Free and Total Protein S Antigen Levels on the Risk of Venous Thrombosis: Results From the MEGA Study

Conflicting data have been reported on the risk for venous thrombosis in individuals with low total protein S levels (i.e. type I protein S deficiency) and low free protein S levels with normal total protein S levels (i.e. type III protein S deficiency). This may be due to small numbers, wrong cut off level or inclusion of individuals with mild transitory decrements in protein S levels. Most studies that showed that type I and type III protein S deficiency were related with an increased risk for venous thrombosis, have been performed in thrombophilic families, suggesting that these deficiencies are inherited. As the prevalence of inherited type I or type III protein S deficiency is not known, the relevance of these findings within normal populations remain to be established.

To assess the risk of first venous thrombosis in persons with low levels of free protein S or total protein S in a large population-based case–control study.

MEGA study, 4956 consecutive patients aged 18 to 70 years with a first episode of venous thrombosis were included. Age- and sex-matched controls were partners of patients (n=3297) or individuals recruited by random digit dialing (n=3000). DNA was obtained by standard methods and was available for 4485 patients and 4889 control subjects. Citrated plasma was available for 2471 patients and 2940 controls.
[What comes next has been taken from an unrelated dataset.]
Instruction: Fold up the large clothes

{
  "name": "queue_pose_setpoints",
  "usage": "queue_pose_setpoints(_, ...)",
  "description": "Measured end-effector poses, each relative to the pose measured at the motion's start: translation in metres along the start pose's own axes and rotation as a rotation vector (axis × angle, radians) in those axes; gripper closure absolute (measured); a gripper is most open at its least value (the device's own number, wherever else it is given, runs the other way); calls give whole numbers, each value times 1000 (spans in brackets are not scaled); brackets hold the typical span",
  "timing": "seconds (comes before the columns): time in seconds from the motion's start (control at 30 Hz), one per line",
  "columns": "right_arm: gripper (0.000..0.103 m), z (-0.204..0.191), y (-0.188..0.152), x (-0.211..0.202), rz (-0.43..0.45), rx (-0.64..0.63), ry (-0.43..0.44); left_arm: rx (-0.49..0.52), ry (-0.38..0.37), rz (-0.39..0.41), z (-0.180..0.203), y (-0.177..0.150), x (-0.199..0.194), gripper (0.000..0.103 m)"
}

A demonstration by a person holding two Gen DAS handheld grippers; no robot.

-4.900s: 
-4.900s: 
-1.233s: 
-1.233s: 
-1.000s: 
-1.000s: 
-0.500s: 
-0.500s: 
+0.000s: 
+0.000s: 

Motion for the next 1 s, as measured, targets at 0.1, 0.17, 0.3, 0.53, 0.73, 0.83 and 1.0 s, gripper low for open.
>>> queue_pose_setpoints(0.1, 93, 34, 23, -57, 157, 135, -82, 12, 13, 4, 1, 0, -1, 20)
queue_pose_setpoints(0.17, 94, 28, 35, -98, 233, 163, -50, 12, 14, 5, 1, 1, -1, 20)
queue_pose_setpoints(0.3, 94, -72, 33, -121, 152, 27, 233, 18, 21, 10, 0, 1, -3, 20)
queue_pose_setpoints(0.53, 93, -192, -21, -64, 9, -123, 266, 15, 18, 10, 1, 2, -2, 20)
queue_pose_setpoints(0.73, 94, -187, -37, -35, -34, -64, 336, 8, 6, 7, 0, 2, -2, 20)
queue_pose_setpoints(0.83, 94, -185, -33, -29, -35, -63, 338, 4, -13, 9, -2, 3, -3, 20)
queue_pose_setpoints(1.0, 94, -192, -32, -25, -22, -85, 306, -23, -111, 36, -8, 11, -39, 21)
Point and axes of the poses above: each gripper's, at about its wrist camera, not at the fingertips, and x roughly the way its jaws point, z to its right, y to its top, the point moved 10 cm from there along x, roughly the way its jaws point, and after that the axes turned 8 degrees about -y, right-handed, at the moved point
Molecular basis for protein S deficiency was investigated by analysis of copy number variation of PROS1 and sequencing of individuals with the lowest levels of protein S in attempt to explain the different findings in risk estimates between families and population studies.

Odds ratios were adjusted for age and sex (matching factors) for levels of free/total protein S and their 95% confidence levels (95% CIs) with the use of logistic regression. The 2.5^th-97.5^th percentile of both total and free protein S in control subjects that did not use vitamin K antagonists (VKA) at time of blood draw were considered as the reference range. Individuals that used VKA at time of blood draw were excluded when calculating relative risk estimates. Furthermore, a preplanned sensitivity analysis was performed where we excluded estrogen users and pregnant women at time of blood draw.

Individuals with low free protein S levels or low total protein S levels (<2.5^th percentile) were not at increased risk of venous thrombosis as compared to individuals with protein S levels in the 2.5^th-97.5^th percentile; odds ratio 0.82 (95% CI, 0.56–1.21) and 0.90 (95% CI, 0.62–1.31) respectively. Excluding all women who used estrogens or were pregnant/puerperic at time of venous thrombosis or at time of blood sampling increased the odds ratios slightly to 1.55 (95% CI, 0.84–2.88) for individuals with low free protein S levels and to 1.28 (95% CI, 0.70–2.35) in individuals with low total protein S levels. We subsequently compared decreasing cut off values of free and total protein S levels on the risk of venous thrombosis as compared to the same reference group. Although numbers became small, it appeared that a free protein S cut off level of < 0.20^th or < 0.10^th percentile could identify individuals at high risk of venous thrombosis (odds ratios 2.01; 95% CI, 0.57–7.15, and 5.44; 95% CI, 0.61–48.78, respectively). Even extremely low (<0.10^th percentile) total protein S levels were not associated with venous thrombosis. Only one patient had a copy number variation of PROS1 in 2270 consecutive samples tested. Currently, we are sequencing the PROS1 gene in all individuals with protein S levels <1^st percentile of which results will be available before the ASH conference of 2011.

Low free protein S and low total protein S levels could not identify individuals at risk for venous thrombosis in a population based study. Although extremely low free protein S levels were associated with an increased risk for venous thrombosis, numbers were too small to support testing on free protein S in an unselected group of venous thrombosis patients.

No relevant conflicts of interest to declare.